Milk Updates Winter 2024

Behind the scenes, and alongside the daily tasks of feeding animals, stocking shelves or making yoghurt, our team is constantly balancing meeting increasing consumer demand and maintaining financial viability all whilst protecting the integrity of our farming practices.

Something that the Covid pandemic bought into stark light was the need for agility in our work, and increasingly we are having to call on these skills to future-proof the farm against wider political, economic and environmental pressures.

There are a lot of spinning plates, but nothing will ever come before the welfare of our animals.

As the season changes, the cattle are bought into the barns and fed the hay and silage our farmers make during summer. The number of cows we milk also drops as they are rested prior to calving. As a low intensity dairy farm, we do not supplement the cows with high protein ‘cake’ when the milk yields drop, and instead focus on keeping them grass-fed. This has an inevitable effect on the amount of milk produced, which can reduce by up to two thirds during this period. All food is seasonal, and milk is no exception.
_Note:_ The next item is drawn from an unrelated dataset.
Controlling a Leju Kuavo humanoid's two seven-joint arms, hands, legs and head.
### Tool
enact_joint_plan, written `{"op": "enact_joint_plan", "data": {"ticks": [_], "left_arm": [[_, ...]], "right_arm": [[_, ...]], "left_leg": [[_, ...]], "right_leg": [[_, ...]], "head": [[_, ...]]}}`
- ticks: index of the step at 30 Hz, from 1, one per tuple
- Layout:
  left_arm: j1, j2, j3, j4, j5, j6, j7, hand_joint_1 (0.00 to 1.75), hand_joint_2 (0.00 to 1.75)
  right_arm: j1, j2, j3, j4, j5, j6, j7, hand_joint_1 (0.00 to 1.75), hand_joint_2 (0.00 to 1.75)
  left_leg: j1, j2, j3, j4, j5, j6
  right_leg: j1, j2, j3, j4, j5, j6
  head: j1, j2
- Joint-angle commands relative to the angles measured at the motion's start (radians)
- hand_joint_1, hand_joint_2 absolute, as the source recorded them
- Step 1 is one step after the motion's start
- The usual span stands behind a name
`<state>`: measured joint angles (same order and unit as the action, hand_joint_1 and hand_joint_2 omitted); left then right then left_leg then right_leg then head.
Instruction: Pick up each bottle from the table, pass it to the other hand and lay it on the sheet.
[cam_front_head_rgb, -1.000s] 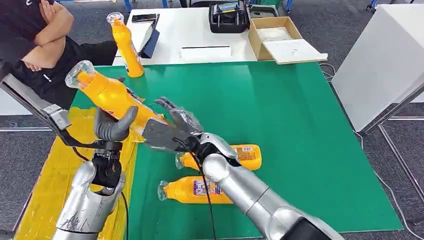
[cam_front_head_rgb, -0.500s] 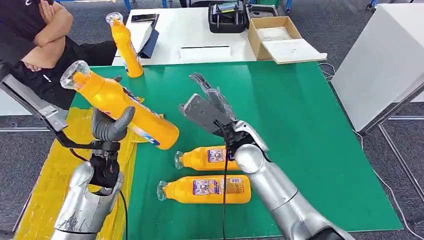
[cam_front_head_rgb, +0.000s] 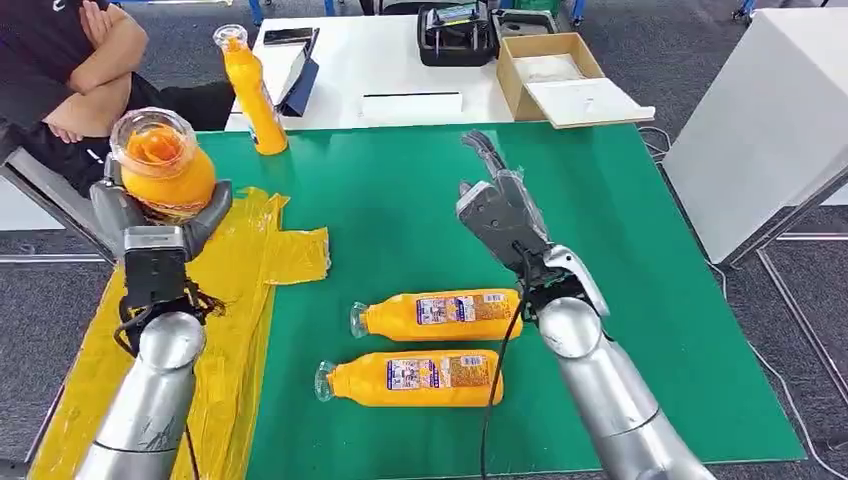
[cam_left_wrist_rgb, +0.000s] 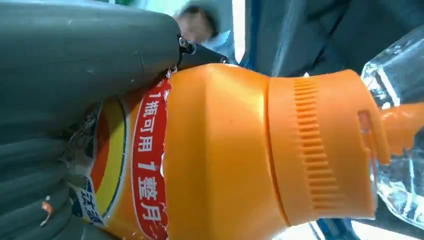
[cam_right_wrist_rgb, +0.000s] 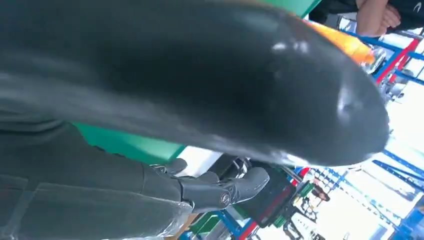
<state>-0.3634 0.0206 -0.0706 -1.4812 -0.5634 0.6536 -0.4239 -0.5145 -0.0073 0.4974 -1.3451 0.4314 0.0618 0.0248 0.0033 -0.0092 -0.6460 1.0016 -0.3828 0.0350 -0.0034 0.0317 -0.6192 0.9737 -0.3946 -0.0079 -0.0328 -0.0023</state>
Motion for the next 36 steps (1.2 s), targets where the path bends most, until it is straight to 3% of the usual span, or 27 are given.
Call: {"op": "enact_joint_plan", "data": {"ticks": [1, 8, 11, 12, 13, 14, 15, 16, 19, 23, 28, 36], "left_arm": [[-0.024, -0.068, 0.31, 0.213, -0.415, 0.045, -0.237, 1.75, 1.75], [0.015, -0.1, 0.388, 0.275, -0.675, 0.045, -0.274, 1.75, 1.75], [0.008, -0.08, 0.428, 0.334, -0.789, 0.045, -0.249, 1.75, 1.75], [0.039, -0.012, 0.327, 0.333, -0.744, 0.045, -0.151, 1.75, 1.75], [0.039, -0.012, 0.327, 0.333, -0.744, 0.045, -0.151, 1.75, 1.75], [0.041, -0.026, 0.371, 0.35, -0.75, 0.045, -0.188, 1.75, 1.75], [0.02, 0.018, 0.37, 0.415, -0.733, 0.045, -0.187, 1.75, 1.75], [0.036, -0.017, 0.403, 0.4, -0.777, 0.045, -0.192, 1.75, 1.75], [0.039, -0.023, 0.508, 0.484, -0.823, 0.045, -0.26, 1.75, 1.75], [0.083, 0.02, 0.439, 0.576, -0.897, 0.045, -0.132, 1.75, 1.75], [0.095, 0.038, 0.401, 0.643, -0.922, 0.045, -0.09, 1.75, 1.75], [0.1, 0.094, 0.23, 0.809, -0.913, 0.045, -0.007, 1.75, 1.75]], "right_arm": [[-0.03, -0.11, -0.081, 0.034, -0.063, 0.054, -0.049, 0.0, 0.0], [-0.068, -0.115, -0.054, 0.079, -0.089, 0.08, -0.065, 0.0, 0.0], [-0.107, -0.115, -0.023, 0.118, -0.108, 0.092, -0.072, 0.0, 0.0], [-0.106, -0.114, -0.021, 0.114, -0.107, 0.094, -0.065, 0.0, 0.0], [-0.106, -0.114, -0.021, 0.114, -0.107, 0.094, -0.065, 0.0, 0.0], [-0.108, -0.11, -0.009, 0.133, -0.105, 0.088, -0.086, 0.0, 0.0], [-0.12, -0.109, 0.002, 0.141, -0.114, 0.087, -0.088, 0.0, 0.0], [-0.124, -0.109, 0.003, 0.145, -0.116, 0.087, -0.088, 0.0, 0.0], [-0.159, -0.109, 0.026, 0.167, -0.135, 0.095, -0.088, 0.0, 0.0], [-0.193, -0.09, 0.039, 0.204, -0.142, 0.113, -0.093, 0.0, 0.0], [-0.202, -0.082, 0.053, 0.229, -0.158, 0.106, -0.108, 0.0, 0.0], [-0.2, -0.09, 0.077, 0.238, -0.176, 0.083, -0.108, 0.0, 0.0]], "left_leg": [[-0.001, -0.001, 0.005, -0.001, -0.001, -0.002], [-0.002, 0.001, 0.005, -0.001, -0.001, -0.002], [-0.001, 0.001, 0.004, 0.0, -0.001, -0.002], [-0.001, 0.002, 0.003, -0.001, -0.001, -0.001], [-0.001, 0.003, 0.005, 0.0, -0.002, -0.002], [-0.001, 0.002, 0.003, -0.001, -0.001, -0.001], [-0.001, 0.003, 0.005, -0.001, -0.002, -0.002], [0.0, 0.004, 0.004, -0.001, -0.001, -0.002], [-0.001, 0.002, 0.006, -0.001, -0.002, -0.002], [-0.001, 0.002, 0.003, -0.002, -0.001, -0.001], [-0.001, 0.003, 0.005, -0.001, -0.001, -0.002], [-0.001, 0.001, 0.004, -0.001, -0.001, -0.002]], "right_leg": [[-0.001, -0.004, 0.005, 0.0, -0.002, 0.0], [-0.001, -0.002, 0.005, 0.0, -0.002, 0.0], [-0.001, -0.001, 0.003, 0.0, -0.001, 0.0], [-0.001, 0.001, 0.002, 0.0, -0.001, 0.0], [-0.001, 0.0, 0.004, 0.0, -0.001, 0.0], [-0.001, 0.0, 0.002, 0.0, -0.001, 0.0], [-0.001, 0.0, 0.004, 0.0, -0.001, 0.0], [0.0, 0.002, 0.003, 0.0, 0.0, 0.0], [-0.001, -0.001, 0.005, 0.001, -0.002, 0.0], [-0.001, 0.001, 0.003, 0.0, -0.001, 0.0], [-0.001, 0.001, 0.004, 0.0, -0.001, 0.0], [-0.001, -0.002, 0.004, 0.0, -0.001, 0.0]], "head": [[0.0, 0.0], [0.0, 0.0], [0.0, 0.0], [0.0, 0.0], [0.0, 0.0], [0.0, 0.0], [0.0, 0.0], [0.0, 0.0], [0.0, 0.0], [0.0, 0.0], [0.0, 0.0], [0.0, 0.0]]}}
What we’re doing for our cows

Part of future-proofing the herd means adapting our practices in response to their needs.

For winter, we have adopted a ten-in-seven milking routine, meaning that for every seven days, the herd will be milked ten times, rather than fourteen. This means more rest for the cows and evens the workload for our team in the darkest months of the year, freeing time for other work central to the herd’s health. We have also been working closely with our vet, to make sure each animal is in good condition.

Over the last few years, the farm team have been implementing new grazing strategies to give our pastures suitable time to rest so the plants can lay down stronger roots, in the hopes of more resilient land and soil. A rapid movement through the fields for the animals is closer to wild grazing habits and allows our livestock access to a broader range of plants and nutrients in a shorter space of time.
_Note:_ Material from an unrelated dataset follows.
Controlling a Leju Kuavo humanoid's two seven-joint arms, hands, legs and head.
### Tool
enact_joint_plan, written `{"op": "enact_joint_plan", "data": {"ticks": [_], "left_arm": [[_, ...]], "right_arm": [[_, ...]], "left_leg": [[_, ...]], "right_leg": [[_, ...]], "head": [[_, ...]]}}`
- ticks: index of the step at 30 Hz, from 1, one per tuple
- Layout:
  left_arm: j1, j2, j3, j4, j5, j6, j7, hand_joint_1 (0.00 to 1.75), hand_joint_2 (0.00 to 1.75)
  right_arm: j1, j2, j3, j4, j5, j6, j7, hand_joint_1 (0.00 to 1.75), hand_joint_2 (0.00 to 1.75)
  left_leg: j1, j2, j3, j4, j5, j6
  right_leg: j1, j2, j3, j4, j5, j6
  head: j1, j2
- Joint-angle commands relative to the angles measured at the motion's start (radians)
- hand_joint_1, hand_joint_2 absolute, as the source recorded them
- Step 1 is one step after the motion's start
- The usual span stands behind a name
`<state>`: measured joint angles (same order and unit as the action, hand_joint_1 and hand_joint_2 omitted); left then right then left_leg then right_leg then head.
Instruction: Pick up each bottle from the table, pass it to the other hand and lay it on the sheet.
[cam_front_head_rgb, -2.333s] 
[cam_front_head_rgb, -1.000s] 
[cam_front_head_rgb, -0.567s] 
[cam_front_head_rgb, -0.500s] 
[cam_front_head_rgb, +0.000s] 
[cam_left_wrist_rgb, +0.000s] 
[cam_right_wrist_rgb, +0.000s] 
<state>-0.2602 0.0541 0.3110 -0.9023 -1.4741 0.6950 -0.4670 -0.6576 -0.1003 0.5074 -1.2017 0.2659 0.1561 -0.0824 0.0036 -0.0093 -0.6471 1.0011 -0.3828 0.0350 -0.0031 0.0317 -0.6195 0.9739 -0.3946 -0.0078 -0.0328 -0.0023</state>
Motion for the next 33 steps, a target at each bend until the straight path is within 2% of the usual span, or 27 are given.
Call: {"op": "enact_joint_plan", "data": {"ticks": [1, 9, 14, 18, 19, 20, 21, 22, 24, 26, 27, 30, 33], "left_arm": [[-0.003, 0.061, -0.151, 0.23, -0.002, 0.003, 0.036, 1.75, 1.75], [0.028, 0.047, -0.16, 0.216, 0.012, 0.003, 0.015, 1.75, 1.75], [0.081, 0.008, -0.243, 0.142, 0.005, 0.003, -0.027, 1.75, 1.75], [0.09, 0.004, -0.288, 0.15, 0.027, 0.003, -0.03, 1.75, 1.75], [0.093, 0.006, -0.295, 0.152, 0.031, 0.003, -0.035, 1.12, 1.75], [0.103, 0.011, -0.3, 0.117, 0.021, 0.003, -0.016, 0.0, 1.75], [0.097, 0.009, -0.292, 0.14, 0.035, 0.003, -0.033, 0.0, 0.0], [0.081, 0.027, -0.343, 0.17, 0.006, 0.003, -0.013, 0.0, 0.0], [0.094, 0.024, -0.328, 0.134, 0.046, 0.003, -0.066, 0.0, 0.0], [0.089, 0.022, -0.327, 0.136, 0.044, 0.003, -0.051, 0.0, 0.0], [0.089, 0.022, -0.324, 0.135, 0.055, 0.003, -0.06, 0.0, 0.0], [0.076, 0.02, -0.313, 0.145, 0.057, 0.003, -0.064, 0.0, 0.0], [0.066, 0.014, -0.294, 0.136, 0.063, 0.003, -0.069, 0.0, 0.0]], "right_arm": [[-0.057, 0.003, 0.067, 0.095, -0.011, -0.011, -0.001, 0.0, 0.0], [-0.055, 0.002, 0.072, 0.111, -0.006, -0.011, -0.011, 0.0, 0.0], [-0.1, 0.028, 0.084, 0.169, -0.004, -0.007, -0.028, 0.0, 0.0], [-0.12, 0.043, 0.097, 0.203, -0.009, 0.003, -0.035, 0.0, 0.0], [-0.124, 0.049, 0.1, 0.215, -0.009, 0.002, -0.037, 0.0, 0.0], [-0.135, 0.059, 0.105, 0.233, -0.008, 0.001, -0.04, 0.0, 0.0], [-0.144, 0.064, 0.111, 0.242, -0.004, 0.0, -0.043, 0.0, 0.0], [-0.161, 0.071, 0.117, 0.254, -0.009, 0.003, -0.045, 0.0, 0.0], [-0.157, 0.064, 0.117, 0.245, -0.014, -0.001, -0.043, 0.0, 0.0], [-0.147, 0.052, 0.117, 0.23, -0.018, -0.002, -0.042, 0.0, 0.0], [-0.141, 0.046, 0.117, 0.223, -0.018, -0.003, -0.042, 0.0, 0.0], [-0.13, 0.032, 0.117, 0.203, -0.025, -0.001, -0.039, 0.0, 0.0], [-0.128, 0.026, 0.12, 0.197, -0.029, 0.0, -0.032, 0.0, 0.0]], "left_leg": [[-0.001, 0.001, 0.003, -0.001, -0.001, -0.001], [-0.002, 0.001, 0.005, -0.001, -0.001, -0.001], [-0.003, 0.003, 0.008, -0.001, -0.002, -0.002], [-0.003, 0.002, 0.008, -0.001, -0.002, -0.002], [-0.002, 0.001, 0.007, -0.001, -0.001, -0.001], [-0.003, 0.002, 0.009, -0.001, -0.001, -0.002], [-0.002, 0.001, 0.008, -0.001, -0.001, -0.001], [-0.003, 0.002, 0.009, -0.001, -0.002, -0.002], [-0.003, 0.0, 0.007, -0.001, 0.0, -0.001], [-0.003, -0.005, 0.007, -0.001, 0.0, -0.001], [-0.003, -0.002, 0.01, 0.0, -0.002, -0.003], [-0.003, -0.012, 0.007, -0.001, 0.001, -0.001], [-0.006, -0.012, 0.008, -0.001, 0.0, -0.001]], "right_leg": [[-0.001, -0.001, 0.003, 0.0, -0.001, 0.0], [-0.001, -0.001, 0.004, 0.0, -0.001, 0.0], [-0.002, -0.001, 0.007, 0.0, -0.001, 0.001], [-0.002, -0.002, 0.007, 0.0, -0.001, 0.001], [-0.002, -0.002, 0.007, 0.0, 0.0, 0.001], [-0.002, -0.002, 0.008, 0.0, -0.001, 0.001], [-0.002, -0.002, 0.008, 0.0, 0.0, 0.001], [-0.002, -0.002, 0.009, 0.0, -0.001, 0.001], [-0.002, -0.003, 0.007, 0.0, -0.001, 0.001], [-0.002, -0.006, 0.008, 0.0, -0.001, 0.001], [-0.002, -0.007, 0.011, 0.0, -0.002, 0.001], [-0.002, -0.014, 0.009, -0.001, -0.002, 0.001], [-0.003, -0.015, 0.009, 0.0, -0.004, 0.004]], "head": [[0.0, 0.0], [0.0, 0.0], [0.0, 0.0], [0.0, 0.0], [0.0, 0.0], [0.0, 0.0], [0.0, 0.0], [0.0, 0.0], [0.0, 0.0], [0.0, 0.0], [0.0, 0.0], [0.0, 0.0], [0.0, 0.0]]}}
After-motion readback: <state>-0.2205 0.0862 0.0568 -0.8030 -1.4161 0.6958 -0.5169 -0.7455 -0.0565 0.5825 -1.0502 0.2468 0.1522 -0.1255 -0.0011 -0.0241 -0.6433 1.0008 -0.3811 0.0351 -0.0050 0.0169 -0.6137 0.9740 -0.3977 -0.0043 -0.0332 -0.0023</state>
What we’re doing for you, our customers

We love that so many people are wanting our products, and that more people are choosing to eat well. Making sure our customers are able to eat good food is pretty much why we all get out of bed in the morning, so in order to keep our shelves stocked and your fridges full, there are a few things we’ll be doing.

As we are fundamentally a raw milk producer, we will be bottling all the milk produced on the farm as milk or kefir, which are both raw products.

For our yoghurts (which are heated and therefore pasteurised as part of the process of making them) during the winter we will be using organic milk from local suppliers. This means you’ll still be able to get the fruit and Greek yoghurts that you know and love, made to our delicious Plaw Hatch recipes by our in-house dairy team.

For times when the milk is lower, we’ll be stocking Berkeley Farm milk, another small organic producer, in order to give you the option to spend your cash with us rather than the supermarkets. All the profits we make as a business get ploughed straight into farming, rather than any private pockets.

We’ll be expanding our range of bought in cheeses, showcasing the fine work of other artisan cheesemakers.

In spring, with the cow turn out and calving, the milk volumes will increase.

You can now watch the afternoon milking on Monday, Wednesday and Friday, or catch the tail end of the morning milkings everyday around 9am.